Google Glass is generating a considerable amount of buzz for a product that isn’t going to hit the market until later this year. The highly anticipated device has become so popular that other companies are already thinking about producing their own wearable technology.
Analyst Brian White said in a note to investors on Thursday that he believes Microsoft is planning to bring to market a set of Internet-connected glasses next year.
If true, that would put Microsoft in a position to compete with Google Glass, a project with a very public presence despite the fact that it is still in development.
White believes that Google Glass will kick off what he sees as a “major push” in wearable electronics by the biggest tech companies. Among those expected to play a part is Apple, which is rumored to be working on a so-called “iWatch” accessory.
White is the same analyst who predicted that Apple’s new TV would be controlled by a deeply engaging ring on your finger.
Apple’s new TV will come with a tablet the same size as an iPad.
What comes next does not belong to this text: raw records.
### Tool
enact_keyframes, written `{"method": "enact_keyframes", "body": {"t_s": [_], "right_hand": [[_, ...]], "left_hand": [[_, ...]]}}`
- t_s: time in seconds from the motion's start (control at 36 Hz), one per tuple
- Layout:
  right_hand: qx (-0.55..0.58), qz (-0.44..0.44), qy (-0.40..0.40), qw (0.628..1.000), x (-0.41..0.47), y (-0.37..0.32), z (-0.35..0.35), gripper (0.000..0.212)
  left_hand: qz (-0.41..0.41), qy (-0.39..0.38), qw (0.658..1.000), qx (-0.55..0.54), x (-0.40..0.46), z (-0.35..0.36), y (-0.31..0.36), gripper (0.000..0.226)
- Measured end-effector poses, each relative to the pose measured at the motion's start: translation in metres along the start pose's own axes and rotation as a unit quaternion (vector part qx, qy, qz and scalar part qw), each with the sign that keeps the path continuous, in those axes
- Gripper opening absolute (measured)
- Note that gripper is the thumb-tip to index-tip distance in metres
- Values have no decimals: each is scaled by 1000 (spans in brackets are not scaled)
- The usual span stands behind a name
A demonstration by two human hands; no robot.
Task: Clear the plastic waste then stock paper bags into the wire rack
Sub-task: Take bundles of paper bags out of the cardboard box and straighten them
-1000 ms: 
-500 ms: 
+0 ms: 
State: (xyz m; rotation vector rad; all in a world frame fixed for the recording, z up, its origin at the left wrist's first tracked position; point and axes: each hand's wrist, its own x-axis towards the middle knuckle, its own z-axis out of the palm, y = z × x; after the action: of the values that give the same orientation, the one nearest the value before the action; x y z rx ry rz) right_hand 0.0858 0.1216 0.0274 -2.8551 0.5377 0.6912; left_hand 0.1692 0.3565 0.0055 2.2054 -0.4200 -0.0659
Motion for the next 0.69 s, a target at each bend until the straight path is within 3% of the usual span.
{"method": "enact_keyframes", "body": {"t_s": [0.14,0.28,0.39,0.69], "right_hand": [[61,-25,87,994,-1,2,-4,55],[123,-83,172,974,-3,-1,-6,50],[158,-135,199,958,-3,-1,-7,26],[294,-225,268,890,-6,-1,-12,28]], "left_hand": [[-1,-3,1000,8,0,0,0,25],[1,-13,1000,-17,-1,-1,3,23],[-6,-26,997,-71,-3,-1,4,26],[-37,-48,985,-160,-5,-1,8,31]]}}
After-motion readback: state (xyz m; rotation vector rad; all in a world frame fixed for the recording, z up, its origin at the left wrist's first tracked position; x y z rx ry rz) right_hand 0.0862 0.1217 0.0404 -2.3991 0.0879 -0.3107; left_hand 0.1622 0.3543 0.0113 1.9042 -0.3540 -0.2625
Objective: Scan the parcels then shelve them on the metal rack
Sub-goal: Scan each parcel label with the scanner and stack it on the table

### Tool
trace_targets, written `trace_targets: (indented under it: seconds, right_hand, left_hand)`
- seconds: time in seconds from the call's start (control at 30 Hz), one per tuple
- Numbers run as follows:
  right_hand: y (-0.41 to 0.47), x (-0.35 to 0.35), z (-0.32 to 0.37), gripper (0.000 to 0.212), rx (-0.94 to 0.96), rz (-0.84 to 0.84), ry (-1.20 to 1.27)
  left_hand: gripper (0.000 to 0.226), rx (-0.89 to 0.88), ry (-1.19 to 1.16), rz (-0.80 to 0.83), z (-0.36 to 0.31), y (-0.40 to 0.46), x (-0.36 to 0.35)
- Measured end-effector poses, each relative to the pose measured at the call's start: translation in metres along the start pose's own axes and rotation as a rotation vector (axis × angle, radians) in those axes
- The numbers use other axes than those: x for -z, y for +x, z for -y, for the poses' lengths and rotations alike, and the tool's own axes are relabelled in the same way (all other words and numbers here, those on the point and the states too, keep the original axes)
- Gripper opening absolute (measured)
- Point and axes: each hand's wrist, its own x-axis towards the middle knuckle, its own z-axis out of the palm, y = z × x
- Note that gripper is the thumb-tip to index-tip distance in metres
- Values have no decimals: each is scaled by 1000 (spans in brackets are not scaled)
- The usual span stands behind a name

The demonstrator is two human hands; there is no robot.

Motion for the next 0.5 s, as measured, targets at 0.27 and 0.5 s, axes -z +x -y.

Users will be able to send videos from the iTV to the tablet to continue watching a programme as they move around the house.
Apple will also release a small “iRing” that fits on the viewer’s finger, allowing the user to control the screen by pointing, White says.
White also believes that Apple’s “iWatch” will play into Apple’s television ecosystem, complementing the iRing to support interactive TV services and phone calls.
However, if Microsoft were to release its own conception of nose-wearable tech, how might it differ from Google’s?
Might Microsoft Monocles integrate with XBox, so that you could walk down the street and destroy bad people with the flick of an eye?
Might the company get together with Tom Ford or Issey Miyake to create the most tasteful, beautiful, Monocles the world could ever imagine?
While rumors have suggested Apple’s interest in wearable technology lies in the hands, Google — and now, allegedly, Microsoft as well — has shown more interest in the eyes.
Earlier this year it was confirmed that Google Glass will offer compatibility with Apple’s iPhone over Bluetooth, as well as devices running Google’s Android mobile operating system.
Google Glass prototypes also include Wi-Fi and GPS, as well as an integrated camera for snapping pictures.
By wearing Google Glass, users will be able to accomplish voice-driven activities such as sending a text message or answering a call. The integrated display, located to to the upper right of a user’s right eye, displays necessary information to operate the headset.
Many questions have emerged since these glasses invaded the public gaze. “Should one ban people wearing them while driving?” was one question. “How will Newt Gingrich look when wearing them?” was another.
White’s note to investors on Thursday offered no specific indication as to what direction Microsoft’s rumored glasses might take. He expects Google’s product to ship first, in late 2013, before Microsoft’s arrives in the first half of next year, reports AppleInsider.
“It appears to us that Google has made significant breakthroughs around software applications as it relates to this new product,” he said.
“As such, we believe this initiative will kick off a major push into the field of wearable electronics and therefore will be closely scrutinized.”